[Records contained in a dataset]
━━━━

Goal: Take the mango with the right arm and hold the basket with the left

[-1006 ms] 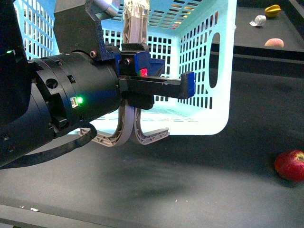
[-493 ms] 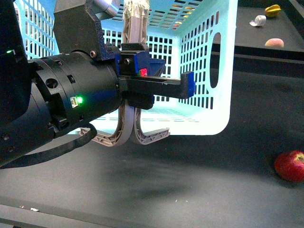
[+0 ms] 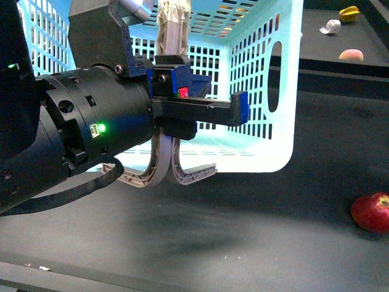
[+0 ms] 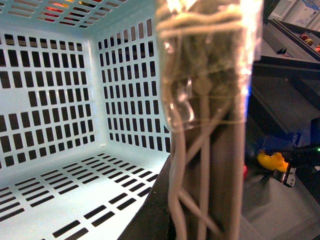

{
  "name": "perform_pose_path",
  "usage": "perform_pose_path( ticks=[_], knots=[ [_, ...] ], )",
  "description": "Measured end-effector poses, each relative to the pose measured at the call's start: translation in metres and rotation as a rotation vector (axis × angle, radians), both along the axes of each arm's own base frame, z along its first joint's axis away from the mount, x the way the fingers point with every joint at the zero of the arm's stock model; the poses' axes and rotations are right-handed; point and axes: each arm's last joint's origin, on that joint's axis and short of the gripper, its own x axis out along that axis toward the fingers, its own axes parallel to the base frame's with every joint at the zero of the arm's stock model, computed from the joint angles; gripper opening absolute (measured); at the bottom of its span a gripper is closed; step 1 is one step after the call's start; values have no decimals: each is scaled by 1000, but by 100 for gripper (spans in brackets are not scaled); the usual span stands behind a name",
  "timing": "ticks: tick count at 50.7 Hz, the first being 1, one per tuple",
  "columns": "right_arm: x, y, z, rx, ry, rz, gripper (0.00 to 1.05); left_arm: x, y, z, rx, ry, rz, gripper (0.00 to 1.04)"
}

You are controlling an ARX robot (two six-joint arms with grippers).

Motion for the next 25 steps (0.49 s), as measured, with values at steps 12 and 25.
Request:
perform_pose_path(
  ticks=[12,25],
  knots=[
    [-2,-3,-1,-3,-6,-8,96,0,0,0,0,0,0,5],
    [-3,-6,-1,-5,-14,-17,94,0,0,0,0,0,0,5]
  ],
)
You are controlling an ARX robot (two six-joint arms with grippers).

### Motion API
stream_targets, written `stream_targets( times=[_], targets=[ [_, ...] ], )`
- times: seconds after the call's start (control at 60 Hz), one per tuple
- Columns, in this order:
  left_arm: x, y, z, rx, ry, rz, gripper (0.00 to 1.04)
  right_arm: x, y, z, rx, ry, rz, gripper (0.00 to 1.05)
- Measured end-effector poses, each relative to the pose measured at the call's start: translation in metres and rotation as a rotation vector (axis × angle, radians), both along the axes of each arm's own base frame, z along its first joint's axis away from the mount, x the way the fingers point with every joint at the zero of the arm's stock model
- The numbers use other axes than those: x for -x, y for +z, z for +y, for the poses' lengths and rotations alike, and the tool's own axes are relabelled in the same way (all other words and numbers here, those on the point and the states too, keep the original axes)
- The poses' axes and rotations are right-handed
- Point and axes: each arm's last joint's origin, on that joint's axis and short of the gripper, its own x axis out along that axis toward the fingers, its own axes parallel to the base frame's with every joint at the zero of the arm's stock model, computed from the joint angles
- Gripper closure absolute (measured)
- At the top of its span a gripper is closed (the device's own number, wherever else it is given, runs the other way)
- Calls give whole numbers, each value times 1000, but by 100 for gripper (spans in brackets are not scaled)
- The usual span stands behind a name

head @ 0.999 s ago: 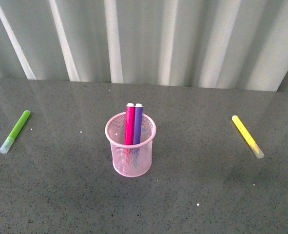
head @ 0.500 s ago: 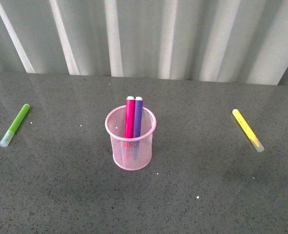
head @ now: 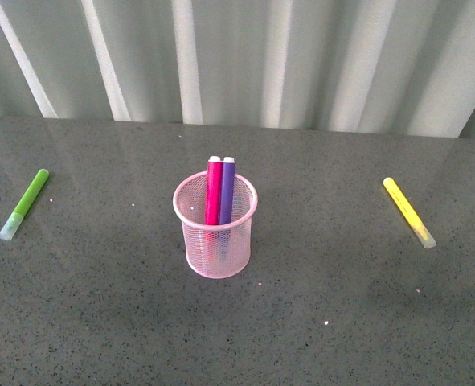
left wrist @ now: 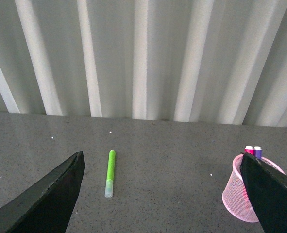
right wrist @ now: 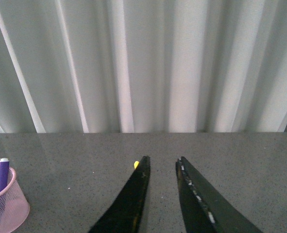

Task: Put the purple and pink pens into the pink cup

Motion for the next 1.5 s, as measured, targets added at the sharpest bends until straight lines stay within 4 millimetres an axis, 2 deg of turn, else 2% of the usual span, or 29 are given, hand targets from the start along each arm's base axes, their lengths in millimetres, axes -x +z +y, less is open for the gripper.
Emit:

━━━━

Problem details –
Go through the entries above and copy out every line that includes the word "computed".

Task output –
  "description": "Measured end-effector poses, each relative to the pose measured at the call's start: translation in metres and rotation as a rotation vector (axis × angle, radians), both along the axes of each arm's own base frame, z along its first joint's axis away from the mount, x the way the fingers point with every joint at the zero of the arm's stock model; the poses' axes and rotations are right-handed; point and axes: each arm's last joint's origin, on that joint's axis and short of the gripper, its own x axis out along that axis toward the fingers, its own axes parallel to the base frame's with every joint at the zero of the arm's stock model, computed from the joint angles; gripper opening absolute (measured); at the bottom of its span a gripper is closed; step 1 is one step after the call's start; values have no decimals: each is scaled by 1000, but by 100 for gripper (spans in brackets are not scaled); the usual span stands behind a name",
- Point and axes: each arm's last joint's origin, on that joint's axis and short of the gripper, its own x axis out along that axis toward the fingers, its own axes parallel to the base frame's with every joint at the zero of the arm's stock model, computed from the joint angles

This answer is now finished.